Maybe it was the evening or the circumstance, but I remembered that this evening.

The light is great, mind you. The photo is blurry because I took that, mid-stride, running downhill. Even with all of those limitations, you can still easily see your way. The view is even cleaner with the eye.

The light is this one. You wear it on your head. It’s lightweight, has an adjustable strap and all that. You don’t forget it is there, but it isn’t an encumbrance. I don’t think I could ride a bike with it, which I’d like to do, because you’d probably outrun the light. But it’s perfect for night runs. They cast a brilliant light to see where your feet are going, and it makes you visible to people coming your way — as if they couldn’t hear me huffing and shuffling from a great distance.

Where I also am on running: I’m not yet back to doing great distances.
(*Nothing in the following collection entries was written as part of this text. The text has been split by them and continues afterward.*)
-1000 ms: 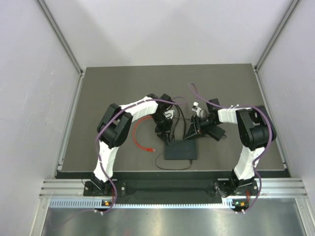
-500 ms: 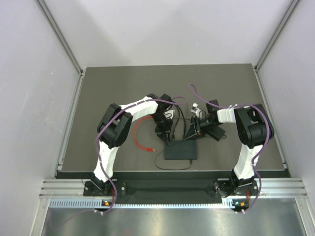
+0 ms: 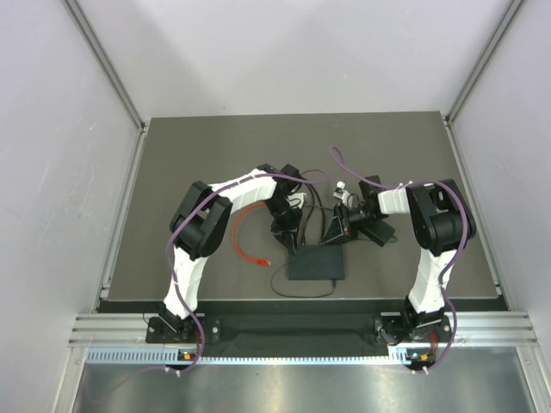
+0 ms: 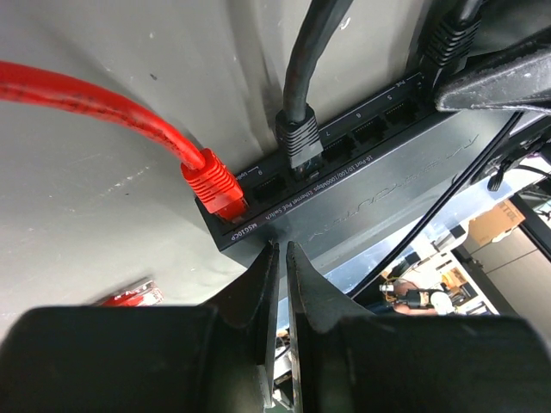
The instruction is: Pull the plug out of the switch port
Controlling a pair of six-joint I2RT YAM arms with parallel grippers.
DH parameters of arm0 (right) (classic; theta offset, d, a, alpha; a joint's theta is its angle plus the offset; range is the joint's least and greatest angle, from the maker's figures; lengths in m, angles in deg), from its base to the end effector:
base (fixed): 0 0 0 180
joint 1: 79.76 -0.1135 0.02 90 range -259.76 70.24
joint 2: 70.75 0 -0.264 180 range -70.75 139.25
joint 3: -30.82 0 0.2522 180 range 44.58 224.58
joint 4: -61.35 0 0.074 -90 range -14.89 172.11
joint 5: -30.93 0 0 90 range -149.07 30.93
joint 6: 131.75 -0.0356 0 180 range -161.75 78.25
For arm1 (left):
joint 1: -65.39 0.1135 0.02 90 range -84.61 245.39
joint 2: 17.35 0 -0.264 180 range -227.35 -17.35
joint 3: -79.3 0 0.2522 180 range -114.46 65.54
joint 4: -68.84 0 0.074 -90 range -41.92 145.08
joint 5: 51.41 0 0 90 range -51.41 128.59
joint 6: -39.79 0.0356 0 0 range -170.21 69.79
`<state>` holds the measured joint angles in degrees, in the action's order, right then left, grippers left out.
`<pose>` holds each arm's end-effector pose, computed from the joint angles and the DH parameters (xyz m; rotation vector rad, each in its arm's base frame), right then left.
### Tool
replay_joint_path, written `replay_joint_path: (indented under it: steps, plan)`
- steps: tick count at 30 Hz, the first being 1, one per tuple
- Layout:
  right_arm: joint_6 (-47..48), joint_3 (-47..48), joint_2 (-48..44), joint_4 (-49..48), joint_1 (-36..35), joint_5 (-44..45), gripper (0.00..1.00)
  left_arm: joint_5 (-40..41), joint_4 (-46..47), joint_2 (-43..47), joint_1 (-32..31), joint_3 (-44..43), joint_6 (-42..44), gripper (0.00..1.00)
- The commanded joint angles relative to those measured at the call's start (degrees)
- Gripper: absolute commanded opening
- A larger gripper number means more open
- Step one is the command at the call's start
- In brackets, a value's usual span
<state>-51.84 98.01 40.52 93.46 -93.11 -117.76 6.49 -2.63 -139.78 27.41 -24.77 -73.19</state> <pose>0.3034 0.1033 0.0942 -0.2617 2.7057 1.5597 0.3046 -0.2618 0.1527 -0.3638 -2.7541 0.6909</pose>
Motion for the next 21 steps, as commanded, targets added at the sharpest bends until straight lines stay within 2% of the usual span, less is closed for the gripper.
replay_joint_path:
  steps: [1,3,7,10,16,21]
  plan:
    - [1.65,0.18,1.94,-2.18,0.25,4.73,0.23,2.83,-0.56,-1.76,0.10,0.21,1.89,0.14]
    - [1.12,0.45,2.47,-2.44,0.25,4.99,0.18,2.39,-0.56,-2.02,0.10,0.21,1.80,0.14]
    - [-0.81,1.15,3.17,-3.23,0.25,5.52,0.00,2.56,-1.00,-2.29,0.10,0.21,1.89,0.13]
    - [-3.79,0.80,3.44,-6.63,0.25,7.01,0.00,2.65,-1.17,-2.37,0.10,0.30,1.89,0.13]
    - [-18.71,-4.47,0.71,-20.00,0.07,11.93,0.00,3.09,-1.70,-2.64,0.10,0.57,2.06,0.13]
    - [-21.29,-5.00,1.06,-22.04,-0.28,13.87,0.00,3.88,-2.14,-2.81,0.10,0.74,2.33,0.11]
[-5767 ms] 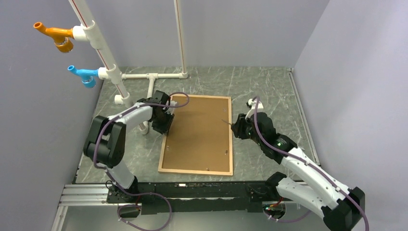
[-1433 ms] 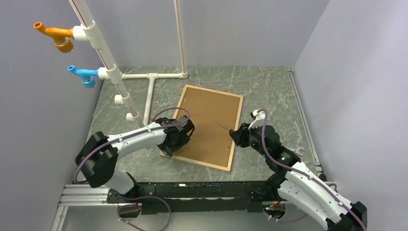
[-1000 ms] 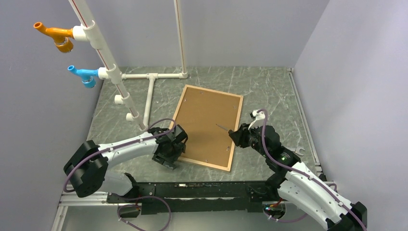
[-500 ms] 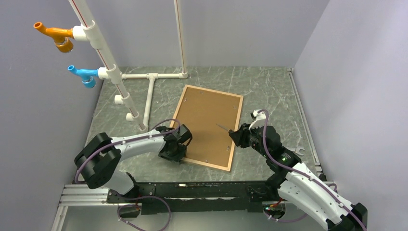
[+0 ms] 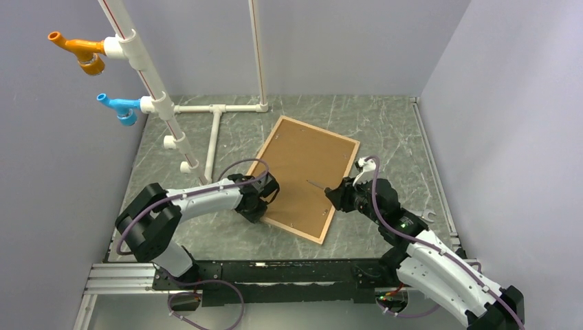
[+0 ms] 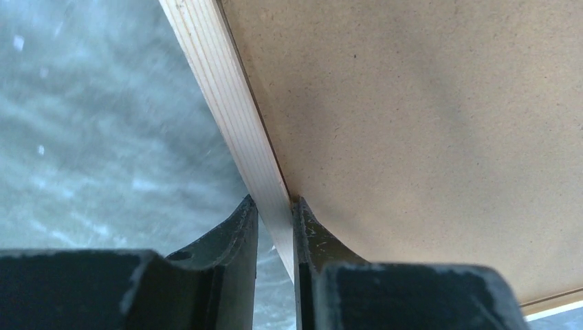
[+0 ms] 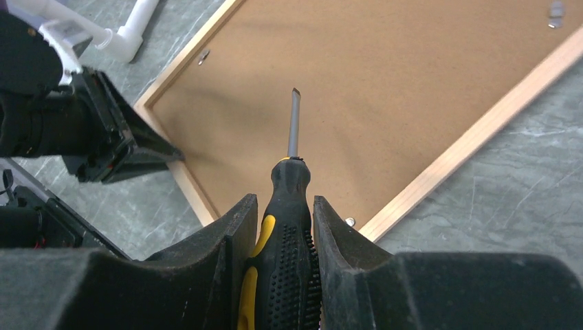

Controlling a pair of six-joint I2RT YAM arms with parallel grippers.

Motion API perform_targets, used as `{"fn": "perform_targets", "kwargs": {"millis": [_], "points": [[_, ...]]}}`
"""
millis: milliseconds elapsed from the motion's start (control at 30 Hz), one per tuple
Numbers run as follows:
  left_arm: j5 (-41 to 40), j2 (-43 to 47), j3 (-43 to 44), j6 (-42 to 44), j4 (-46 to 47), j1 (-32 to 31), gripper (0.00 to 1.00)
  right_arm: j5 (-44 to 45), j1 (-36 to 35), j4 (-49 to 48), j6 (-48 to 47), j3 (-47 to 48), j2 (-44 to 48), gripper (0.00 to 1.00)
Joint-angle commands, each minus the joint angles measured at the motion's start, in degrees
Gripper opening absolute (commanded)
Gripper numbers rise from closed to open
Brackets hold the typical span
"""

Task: Take the photo out of the frame

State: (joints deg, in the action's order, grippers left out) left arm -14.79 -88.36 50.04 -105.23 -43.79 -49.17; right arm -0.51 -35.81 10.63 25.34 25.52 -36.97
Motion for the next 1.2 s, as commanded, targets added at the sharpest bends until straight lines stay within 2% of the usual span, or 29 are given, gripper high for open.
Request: {"fn": "perform_targets", "kwargs": {"millis": [0, 67, 200, 367, 633, 833, 900, 1033, 1167], "points": [[-9.7, -4.6, 1.1, 21.4, 5.3, 3.8, 0.07, -2.5, -0.1, -3.2, 0.1, 0.6, -0.5, 0.00], [-7.3, -7.0, 2.7, 30.3, 9.0, 6.5, 0.00, -4.0, -0.1, -3.1, -0.3, 1.1, -2.1, 0.00], [-2.8, -11.4, 5.9, 44.3, 12.9, 10.9, 0.00, -7.8, -0.3, -3.5, -0.9, 2.0, -5.8, 0.00], [-0.4, -14.1, 9.3, 56.5, 16.3, 14.1, 0.00, -11.7, -1.9, -3.8, -1.5, 4.9, -13.5, 0.00], [9.0, -13.5, 10.1, 69.8, 21.7, 21.1, 0.00, -2.2, -13.1, -2.1, -2.3, 10.2, -20.0, 0.00], [19.6, -13.5, 11.5, 75.6, 21.6, 24.2, 0.01, 0.4, -15.9, -2.0, -0.6, 10.4, -20.8, 0.00], [23.3, -14.1, 12.5, 76.5, 20.8, 25.6, 0.08, 0.4, -16.3, -2.3, -0.4, 10.3, -21.5, 0.00], [27.6, -15.1, 14.3, 78.0, 18.4, 28.3, 0.33, 0.4, -17.4, -3.1, 0.3, 10.4, -23.1, 0.00], [27.4, -17.2, 17.9, 81.1, 14.5, 29.9, 0.36, 3.1, -19.1, -4.0, 0.9, 11.4, -25.0, 0.00]]}}
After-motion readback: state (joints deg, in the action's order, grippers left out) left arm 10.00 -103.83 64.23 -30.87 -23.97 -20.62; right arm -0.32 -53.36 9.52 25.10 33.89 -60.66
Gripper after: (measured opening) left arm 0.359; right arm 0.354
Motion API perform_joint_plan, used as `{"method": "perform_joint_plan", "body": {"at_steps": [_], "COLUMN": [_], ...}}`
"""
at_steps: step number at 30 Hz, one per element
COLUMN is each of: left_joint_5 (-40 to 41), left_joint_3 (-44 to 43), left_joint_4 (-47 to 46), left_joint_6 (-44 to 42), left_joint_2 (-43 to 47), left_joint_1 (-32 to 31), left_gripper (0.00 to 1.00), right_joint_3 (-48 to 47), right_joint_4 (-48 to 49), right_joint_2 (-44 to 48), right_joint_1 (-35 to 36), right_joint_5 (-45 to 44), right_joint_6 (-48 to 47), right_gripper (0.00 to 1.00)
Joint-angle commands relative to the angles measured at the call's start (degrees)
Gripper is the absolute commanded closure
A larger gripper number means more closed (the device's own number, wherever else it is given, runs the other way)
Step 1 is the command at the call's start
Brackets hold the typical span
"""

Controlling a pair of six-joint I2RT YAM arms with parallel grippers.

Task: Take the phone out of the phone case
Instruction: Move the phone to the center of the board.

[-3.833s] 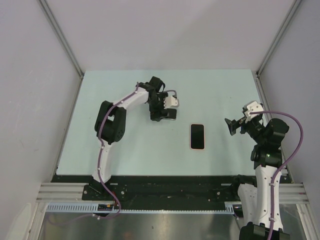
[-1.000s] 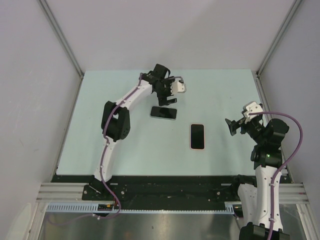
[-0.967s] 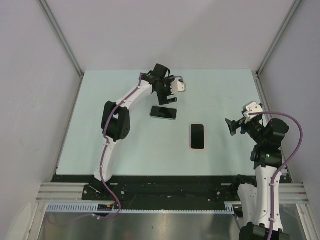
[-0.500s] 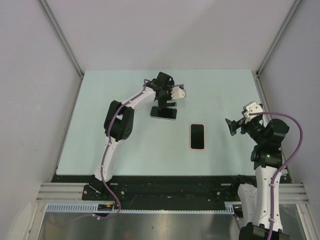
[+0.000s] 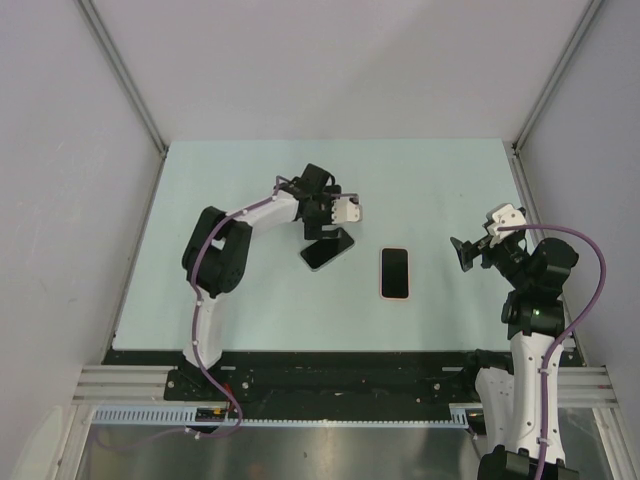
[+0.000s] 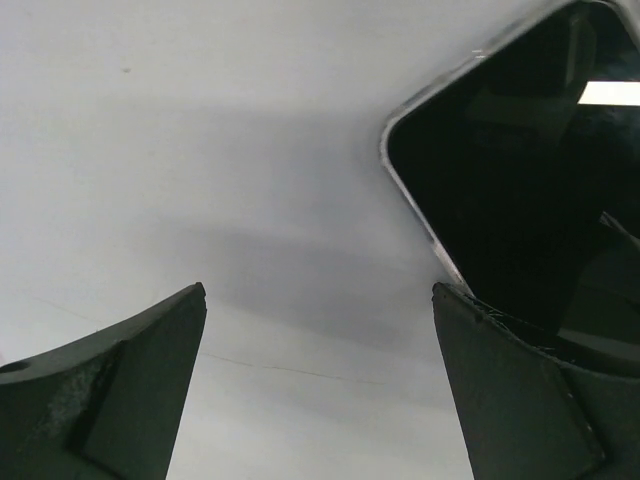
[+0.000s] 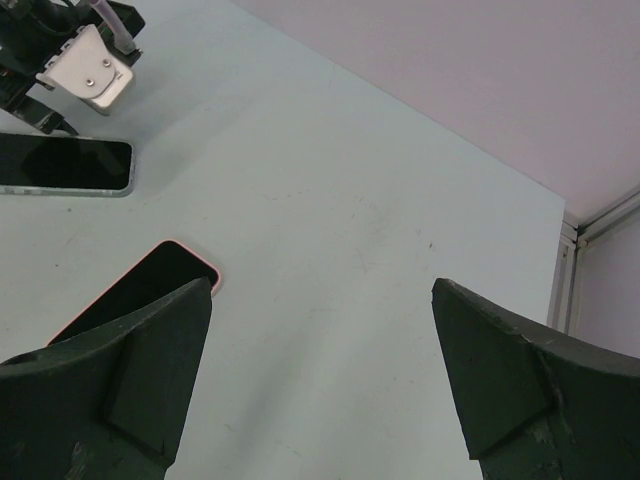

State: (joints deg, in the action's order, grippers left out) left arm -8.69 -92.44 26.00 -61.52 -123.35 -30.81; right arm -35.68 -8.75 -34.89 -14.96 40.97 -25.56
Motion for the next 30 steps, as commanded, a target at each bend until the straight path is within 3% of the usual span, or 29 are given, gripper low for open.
{"method": "perform_joint_plan", "body": {"at_steps": [1,5,12,21,30], "left_joint_5": [-7.22,-6.7,-3.35,-8.27,-12.94], "left_joint_3": [5.34,5.96,-4.59,6.74,8.25], "left_joint_4": [3.8,2.48,1.86,2.91,7.92], "left_joint_6": [1.57,4.02,17.21,24.33,32.15], "left_joint_2": [3.29,2.85,2.93,13.66,9.01], "left_joint_1": [-3.03,-5.4,-4.0,-5.84,-7.86], "left_gripper": [0.0,0.0,0.0,0.0,0.0], "right_joint_3": [-0.27,-0.27,-0.27,-0.27,-0.27], "right_joint_4": [0.76,0.84,0.76,0.84,0.93], "right_joint_2": [0.79,1.05,1.5,1.76,1.85], "right_joint_1": [0.02,-0.24,-0.86,-0.16,-0.07], "right_joint_5": [-0.19,-0.02,0.43,-0.1,-0.1], "right_joint_6": [-0.01,0.25,0.43,0.08,0.34], "right_gripper": [0.04,0.04,0.04,0.04,0.04]}}
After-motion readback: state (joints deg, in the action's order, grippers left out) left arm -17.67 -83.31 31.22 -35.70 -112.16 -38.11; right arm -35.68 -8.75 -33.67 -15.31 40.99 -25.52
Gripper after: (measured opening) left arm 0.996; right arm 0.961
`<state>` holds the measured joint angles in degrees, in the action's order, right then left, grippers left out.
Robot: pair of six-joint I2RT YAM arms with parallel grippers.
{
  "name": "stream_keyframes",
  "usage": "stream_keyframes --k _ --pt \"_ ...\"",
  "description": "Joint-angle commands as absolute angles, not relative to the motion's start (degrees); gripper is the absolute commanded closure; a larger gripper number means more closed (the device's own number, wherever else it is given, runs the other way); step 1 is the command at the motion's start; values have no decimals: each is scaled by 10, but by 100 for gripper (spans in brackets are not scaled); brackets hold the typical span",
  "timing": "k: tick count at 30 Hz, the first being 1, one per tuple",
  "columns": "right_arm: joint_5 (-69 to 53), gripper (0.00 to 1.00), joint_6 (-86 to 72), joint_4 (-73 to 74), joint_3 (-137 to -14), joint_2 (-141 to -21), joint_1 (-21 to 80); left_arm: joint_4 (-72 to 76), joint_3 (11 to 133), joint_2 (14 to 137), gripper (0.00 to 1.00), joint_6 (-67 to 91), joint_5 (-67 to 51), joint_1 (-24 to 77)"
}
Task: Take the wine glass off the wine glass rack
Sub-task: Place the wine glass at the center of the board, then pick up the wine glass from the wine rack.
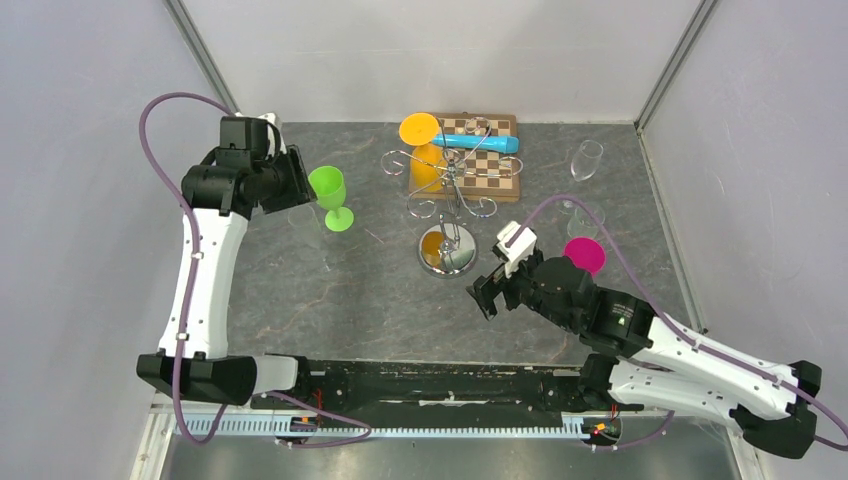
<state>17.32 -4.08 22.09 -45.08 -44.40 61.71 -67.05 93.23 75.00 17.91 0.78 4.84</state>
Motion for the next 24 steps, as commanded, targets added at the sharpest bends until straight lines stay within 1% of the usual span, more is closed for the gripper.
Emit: stream_keyframes --k 1,4,13,24 --pt "194 2 -58 221 -468 -422 618 -619 970 743 45 223 -119 46" --pt "189 2 -58 219 -459 -406 618 -589 986 756 45 242 -173 46" --pt "167 2 -53 209 -432 -370 618 -457 1000 796 45 317 -277 46" --pt "144 2 -44 210 -419 -358 618 -290 1024 904 45 431 -428 46"
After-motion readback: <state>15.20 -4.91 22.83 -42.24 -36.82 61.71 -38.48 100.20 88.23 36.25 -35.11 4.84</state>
Oh tonight I was going to run four miles. Four whole miles! But then precisely at the 5K mark, or 3.1 miles, my knee felt a twinge. And as I am trying to get my various joints to work happily and, perchance to dream, in harmony, I called it a run. It didn’t hurt — my rationale, that is — that I came to this conclusion just in front of the neighborhood. So I finished my run at the 5K mark, turned off the head lamp and walked home by porch light. It was in the low 40s, which felt like a slight chill after a little run. The crickets are gone, the bullfrogs are quiet, the kids are all inside. That’s also meditative.

I focus on spring, when I won’t have to miss the sound of insects and the aural landscape that comes with a happier season, when the sun sticks around longer, when I can a bike or run, or both!